Beta-plus (\(\boldsymbol{\beta^+}\)) Decay / Positron Emission
Occurs when a proton converts into a neutron. Emission of a positron (\(\beta^+\) or \(\mathrm{e^+}\)) and a neutrino (\(\nu_e\)) conserves charge and lepton number:
$ \mathrm{^A_Z X \to ^A_{Z-1} Y + \beta^+ + \nu_e} $
- Mass number remains the same, atomic number decreases by 1.
- Positrons annihilate with electrons when they interact with matter.
Gamma (\(\boldsymbol{\gamma}\)) Decay
Occurs when an excited nucleus releases excess energy as a photon (\(\gamma\)) without changing mass or atomic number:
$ \mathrm{^A_Z X^* \to ^A_Z X + \gamma} $
- Usually follows \(\alpha\) or \(\beta\)-decay.
- Gamma rays are weakly ionizing but highly penetrating.
Key Note:
- The type of decay depends on the isotope of the element.
- All decays obey conservation of nucleon number, lepton number, and charge.
- \(\alpha\): heavy nuclei, reduces mass and atomic number, highly ionizing.
- \(\beta^-\): neutron → proton, emits electron + antineutrino.
- \(\beta^+\): proton → neutron, emits positron + neutrino.
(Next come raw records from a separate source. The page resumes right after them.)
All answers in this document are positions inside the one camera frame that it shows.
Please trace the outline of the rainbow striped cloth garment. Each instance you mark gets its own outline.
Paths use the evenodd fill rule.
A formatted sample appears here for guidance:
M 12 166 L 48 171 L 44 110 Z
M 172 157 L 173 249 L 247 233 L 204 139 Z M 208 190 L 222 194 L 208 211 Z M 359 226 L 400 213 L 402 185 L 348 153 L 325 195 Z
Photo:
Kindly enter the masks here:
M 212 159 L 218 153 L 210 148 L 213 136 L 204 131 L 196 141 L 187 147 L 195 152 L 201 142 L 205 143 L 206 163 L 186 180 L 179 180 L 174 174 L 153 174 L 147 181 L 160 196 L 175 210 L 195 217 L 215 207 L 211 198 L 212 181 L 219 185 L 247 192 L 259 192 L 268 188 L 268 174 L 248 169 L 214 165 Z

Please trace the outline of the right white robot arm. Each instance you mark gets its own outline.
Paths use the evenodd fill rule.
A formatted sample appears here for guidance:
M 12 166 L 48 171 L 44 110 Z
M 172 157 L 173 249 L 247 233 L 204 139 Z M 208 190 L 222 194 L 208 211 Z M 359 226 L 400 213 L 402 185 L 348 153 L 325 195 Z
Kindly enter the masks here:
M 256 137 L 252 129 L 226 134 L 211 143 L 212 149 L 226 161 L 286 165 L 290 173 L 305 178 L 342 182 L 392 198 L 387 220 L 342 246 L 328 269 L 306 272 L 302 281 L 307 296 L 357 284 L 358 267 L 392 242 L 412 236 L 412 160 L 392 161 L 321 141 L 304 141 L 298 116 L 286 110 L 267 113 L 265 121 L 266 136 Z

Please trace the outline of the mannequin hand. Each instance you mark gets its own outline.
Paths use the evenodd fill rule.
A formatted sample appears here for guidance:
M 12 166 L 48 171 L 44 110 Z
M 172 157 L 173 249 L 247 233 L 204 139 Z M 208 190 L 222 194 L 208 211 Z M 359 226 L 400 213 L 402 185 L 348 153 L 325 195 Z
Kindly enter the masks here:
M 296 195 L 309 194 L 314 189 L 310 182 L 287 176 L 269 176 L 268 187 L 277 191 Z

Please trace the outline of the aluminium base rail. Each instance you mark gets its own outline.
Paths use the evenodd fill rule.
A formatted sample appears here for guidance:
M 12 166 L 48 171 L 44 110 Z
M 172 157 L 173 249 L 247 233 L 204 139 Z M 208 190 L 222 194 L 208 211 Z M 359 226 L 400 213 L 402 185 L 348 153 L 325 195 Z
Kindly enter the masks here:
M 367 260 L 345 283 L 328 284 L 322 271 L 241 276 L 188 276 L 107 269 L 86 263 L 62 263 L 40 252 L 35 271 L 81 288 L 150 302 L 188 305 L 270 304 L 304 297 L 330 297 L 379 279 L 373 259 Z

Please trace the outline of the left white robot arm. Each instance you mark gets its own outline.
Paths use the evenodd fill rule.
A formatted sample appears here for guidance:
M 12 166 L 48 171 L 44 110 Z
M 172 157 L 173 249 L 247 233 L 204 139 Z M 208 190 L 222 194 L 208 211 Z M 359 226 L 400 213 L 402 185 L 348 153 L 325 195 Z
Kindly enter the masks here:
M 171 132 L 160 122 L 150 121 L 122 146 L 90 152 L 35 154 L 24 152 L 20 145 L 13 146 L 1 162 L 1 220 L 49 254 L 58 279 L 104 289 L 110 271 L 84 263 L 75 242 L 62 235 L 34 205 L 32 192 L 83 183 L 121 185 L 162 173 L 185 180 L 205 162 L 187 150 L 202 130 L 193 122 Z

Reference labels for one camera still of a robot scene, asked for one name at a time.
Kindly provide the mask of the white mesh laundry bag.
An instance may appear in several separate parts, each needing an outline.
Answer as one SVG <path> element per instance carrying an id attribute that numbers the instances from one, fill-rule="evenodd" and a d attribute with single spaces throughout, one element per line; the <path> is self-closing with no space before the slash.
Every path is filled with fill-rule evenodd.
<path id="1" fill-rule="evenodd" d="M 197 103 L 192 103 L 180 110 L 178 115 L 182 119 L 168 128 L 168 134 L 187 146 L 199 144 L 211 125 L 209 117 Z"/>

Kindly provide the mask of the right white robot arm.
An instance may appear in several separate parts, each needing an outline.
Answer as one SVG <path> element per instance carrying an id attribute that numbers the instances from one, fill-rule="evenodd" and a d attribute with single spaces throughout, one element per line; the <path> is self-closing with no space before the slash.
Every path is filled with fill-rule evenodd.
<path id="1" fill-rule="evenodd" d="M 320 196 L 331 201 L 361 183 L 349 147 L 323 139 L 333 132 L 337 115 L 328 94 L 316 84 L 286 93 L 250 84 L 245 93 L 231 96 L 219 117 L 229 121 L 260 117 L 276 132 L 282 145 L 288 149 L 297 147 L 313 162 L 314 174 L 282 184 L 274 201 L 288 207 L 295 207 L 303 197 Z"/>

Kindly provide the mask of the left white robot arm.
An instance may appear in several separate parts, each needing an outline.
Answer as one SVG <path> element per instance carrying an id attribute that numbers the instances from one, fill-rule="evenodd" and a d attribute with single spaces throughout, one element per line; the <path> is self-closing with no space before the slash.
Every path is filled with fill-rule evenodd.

- \(\gamma\): nucleus de-excites, emits photon, no change in mass or atomic number.
Example :
A polonium-210 nucleus undergoes \(\alpha\)-decay. Write the daughter nucleus.
▶️ Answer/Explanation
Step 1: Alpha decay equation: \(\mathrm{^{210}_{84}Po \to ^{206}_{82}Pb + ^4_2He}\)
Step 2: Interpretation: Atomic number decreases by 2, mass number decreases by 4.
Example :
A carbon-11 nucleus undergoes \(\beta^+\)-decay. Determine the daughter nucleus.
▶️ Answer/Explanation
Step 1: Beta-plus decay equation: \(\mathrm{^{11}_6 C \to ^{11}_5 B + \beta^+ + \nu_e}\)
Step 2: Interpretation: Atomic number decreases by 1, mass number remains 11. Positron and neutrino are emitted.
Example :
An excited cobalt-60 nucleus emits a gamma photon after beta decay. Write the gamma decay process.
▶️ Answer/Explanation
Step 1: Gamma decay equation: \(\mathrm{^{60}_27 Co^* \to ^{60}_27 Co + \gamma}\)
Step 2: Interpretation: Mass and atomic numbers remain unchanged. Excess energy is emitted as a photon.